Required action: The reply should reproduce every line of the data below word for word, minus any images.
── The data ──
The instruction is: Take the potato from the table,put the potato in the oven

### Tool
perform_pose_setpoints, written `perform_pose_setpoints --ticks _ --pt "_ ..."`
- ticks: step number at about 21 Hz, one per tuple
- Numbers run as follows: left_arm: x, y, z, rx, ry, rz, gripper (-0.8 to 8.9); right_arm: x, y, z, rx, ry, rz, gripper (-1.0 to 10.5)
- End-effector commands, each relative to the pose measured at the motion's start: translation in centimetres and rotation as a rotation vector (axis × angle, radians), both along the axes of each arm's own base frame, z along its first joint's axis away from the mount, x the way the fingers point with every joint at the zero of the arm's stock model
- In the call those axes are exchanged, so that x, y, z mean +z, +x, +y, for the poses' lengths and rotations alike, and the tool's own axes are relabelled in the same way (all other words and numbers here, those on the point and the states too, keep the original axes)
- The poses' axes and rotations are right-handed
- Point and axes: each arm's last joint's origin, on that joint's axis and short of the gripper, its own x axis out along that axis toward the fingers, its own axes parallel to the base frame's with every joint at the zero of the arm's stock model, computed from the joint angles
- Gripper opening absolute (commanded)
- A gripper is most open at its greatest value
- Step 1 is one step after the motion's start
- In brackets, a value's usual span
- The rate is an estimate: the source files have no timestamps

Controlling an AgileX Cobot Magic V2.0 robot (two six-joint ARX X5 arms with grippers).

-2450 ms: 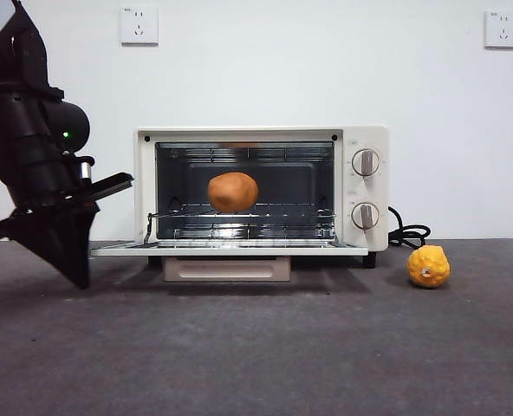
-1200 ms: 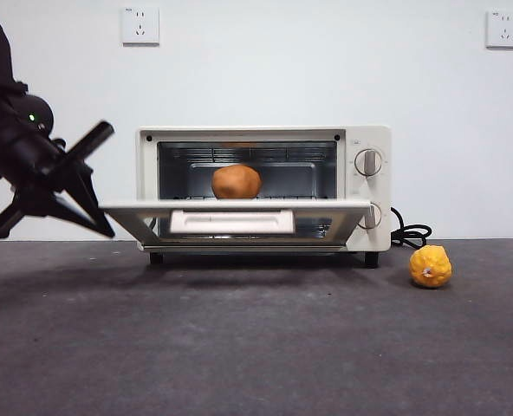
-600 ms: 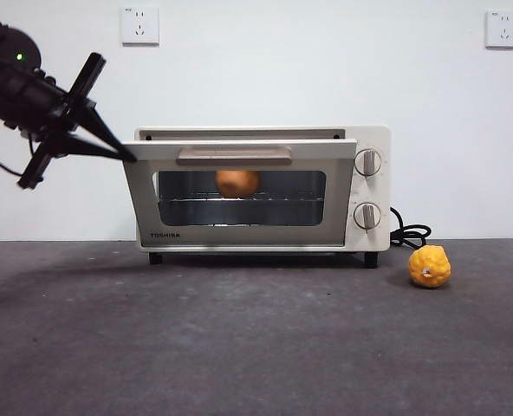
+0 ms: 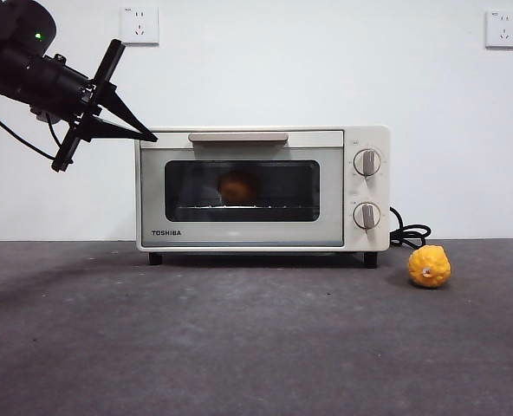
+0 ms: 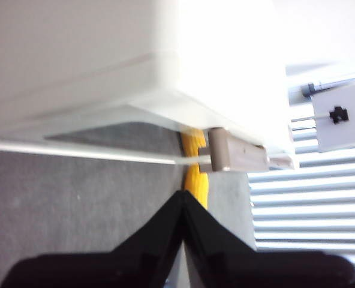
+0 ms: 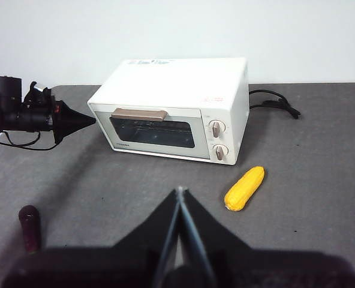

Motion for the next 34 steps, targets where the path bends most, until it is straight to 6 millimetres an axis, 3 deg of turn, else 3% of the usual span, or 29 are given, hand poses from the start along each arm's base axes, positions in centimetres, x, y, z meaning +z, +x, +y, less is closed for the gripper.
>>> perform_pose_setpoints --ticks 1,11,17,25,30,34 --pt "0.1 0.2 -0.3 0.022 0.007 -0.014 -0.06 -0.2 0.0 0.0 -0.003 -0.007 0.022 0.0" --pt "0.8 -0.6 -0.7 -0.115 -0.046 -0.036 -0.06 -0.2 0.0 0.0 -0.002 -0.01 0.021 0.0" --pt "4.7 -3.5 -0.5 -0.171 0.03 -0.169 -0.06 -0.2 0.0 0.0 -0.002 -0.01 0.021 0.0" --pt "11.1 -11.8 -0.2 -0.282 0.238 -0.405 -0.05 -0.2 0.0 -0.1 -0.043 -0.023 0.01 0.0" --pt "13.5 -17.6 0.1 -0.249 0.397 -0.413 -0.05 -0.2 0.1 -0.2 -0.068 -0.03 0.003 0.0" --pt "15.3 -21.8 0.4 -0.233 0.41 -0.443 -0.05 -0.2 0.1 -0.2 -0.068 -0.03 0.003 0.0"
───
Answer to this problem:
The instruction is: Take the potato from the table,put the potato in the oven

### Tool
perform_pose_setpoints, written `perform_pose_setpoints --ticks _ --pt "_ ..."`
- ticks: step number at about 21 Hz, one per tuple
- Numbers run as follows: left_arm: x, y, z, rx, ry, rz, gripper (-0.8 to 8.9); right_arm: x, y, z, rx, ry, rz, gripper (-1.0 to 10.5)
- End-effector commands, each relative to the pose measured at the motion's start: translation in centimetres and rotation as a rotation vector (axis × angle, radians), both along the axes of each arm's own base frame, z along its first joint's axis away from the mount, x the way the fingers point with every joint at the zero of the arm's stock model
- In the call those axes are exchanged, so that x, y, z mean +z, +x, +y, for the poses' lengths and rotations alike, and the tool's own axes are relabelled in the same way (all other words and numbers here, those on the point and the states too, keep the original axes)
- The poses' axes and rotations are right-handed
- Point and axes: each arm's last joint's origin, on that joint's axis and short of the gripper, its own x axis out along that axis toward the fingers, its own axes parallel to the base frame's with every joint at the zero of the arm's stock model, computed from the joint angles
- Gripper opening absolute (commanded)
- A gripper is most open at its greatest value
- Step 1 is one step after the motion's start
- In brackets, a value's usual span
- The rate is an estimate: the source files have no timestamps

Controlling an AgileX Cobot Magic V2.0 robot (two six-joint ARX X5 arms with grippers).

-2450 ms: 
-1200 ms: 
-600 ms: 
+0 ms: 
+0 ms: 
+0 ms: 

Motion for the next 34 steps, targets where the path bends most, until it is straight to 6 millimetres an axis, 3 deg of turn, else 3% of the usual span, or 29 are given, hand poses from the start along each arm's base axes, positions in centimetres, x, y, z meaning +z, +x, +y, less is closed for the gripper.
>>> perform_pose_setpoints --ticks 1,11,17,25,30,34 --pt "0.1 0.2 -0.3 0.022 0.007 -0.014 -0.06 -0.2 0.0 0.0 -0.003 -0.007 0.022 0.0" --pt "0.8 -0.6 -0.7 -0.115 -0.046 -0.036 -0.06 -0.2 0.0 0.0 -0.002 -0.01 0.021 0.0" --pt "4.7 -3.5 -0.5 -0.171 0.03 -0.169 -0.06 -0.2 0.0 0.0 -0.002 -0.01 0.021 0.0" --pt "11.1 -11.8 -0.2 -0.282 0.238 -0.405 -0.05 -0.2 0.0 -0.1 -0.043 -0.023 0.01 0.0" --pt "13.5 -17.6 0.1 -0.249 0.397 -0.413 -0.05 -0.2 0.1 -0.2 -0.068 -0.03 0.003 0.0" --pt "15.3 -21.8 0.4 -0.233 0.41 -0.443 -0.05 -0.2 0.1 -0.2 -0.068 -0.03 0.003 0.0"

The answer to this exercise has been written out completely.